------ EXTRACTED DATA ------

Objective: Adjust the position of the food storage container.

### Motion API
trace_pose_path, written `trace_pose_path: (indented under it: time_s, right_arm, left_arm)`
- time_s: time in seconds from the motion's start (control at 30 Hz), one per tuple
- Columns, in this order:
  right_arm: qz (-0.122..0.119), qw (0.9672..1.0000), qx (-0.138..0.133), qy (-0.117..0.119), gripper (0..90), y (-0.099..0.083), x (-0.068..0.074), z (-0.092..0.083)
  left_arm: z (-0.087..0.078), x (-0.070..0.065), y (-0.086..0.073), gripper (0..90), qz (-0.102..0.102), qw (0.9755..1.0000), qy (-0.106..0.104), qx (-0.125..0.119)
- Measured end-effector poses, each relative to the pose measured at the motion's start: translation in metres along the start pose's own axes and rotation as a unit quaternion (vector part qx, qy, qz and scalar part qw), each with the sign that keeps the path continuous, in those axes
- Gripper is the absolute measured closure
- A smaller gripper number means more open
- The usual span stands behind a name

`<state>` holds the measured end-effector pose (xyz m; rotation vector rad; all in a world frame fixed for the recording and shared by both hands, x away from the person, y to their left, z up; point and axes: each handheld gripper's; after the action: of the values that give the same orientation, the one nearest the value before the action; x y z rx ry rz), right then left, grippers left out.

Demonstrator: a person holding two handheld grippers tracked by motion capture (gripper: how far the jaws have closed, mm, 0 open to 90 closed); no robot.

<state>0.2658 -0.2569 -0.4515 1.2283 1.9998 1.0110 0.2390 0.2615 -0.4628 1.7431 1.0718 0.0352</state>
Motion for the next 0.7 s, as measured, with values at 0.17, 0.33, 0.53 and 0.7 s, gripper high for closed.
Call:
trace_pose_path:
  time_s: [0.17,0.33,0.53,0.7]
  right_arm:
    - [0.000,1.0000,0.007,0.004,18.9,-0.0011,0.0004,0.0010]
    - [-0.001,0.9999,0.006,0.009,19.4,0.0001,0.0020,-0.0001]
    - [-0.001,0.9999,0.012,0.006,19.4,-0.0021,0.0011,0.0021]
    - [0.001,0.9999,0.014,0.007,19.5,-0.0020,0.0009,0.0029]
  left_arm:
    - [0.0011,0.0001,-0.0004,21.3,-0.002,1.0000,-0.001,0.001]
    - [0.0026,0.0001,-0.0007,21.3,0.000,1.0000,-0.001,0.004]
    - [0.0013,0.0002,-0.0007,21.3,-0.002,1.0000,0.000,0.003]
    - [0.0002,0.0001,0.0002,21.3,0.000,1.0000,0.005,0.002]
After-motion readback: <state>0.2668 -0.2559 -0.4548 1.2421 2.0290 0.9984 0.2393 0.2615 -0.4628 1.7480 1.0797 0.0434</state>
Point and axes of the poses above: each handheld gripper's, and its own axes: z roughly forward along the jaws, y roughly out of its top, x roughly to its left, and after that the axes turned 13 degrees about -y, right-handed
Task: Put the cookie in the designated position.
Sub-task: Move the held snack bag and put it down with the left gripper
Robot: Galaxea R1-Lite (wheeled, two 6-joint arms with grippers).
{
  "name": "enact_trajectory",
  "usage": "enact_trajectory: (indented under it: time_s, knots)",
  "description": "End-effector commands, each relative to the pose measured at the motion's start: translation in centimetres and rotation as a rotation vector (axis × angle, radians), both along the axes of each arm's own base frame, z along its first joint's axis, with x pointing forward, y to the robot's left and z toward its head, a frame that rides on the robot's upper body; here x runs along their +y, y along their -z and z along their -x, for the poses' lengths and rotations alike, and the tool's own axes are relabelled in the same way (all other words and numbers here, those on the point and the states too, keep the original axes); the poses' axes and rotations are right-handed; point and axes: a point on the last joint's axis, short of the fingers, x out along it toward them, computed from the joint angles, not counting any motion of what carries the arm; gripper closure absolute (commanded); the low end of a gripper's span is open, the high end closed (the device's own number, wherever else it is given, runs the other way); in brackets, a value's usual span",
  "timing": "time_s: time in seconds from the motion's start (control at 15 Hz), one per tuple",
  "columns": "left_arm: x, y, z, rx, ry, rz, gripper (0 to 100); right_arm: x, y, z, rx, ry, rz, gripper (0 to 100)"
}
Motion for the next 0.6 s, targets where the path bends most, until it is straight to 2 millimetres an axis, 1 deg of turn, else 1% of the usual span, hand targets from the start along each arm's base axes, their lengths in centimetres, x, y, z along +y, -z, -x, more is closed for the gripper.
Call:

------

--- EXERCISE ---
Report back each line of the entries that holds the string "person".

--- WORKED SOLUTION ---
`<state>` holds the measured end-effector pose (xyz m; rotation vector rad; all in a world frame fixed for the recording and shared by both hands, x away from the person, y to their left, z up; point and axes: each handheld gripper's; after the action: of the values that give the same orientation, the one nearest the value before the action; x y z rx ry rz), right then left, grippers left out.
Demonstrator: a person holding two handheld grippers tracked by motion capture (gripper: how far the jaws have closed, mm, 0 open to 90 closed); no robot.

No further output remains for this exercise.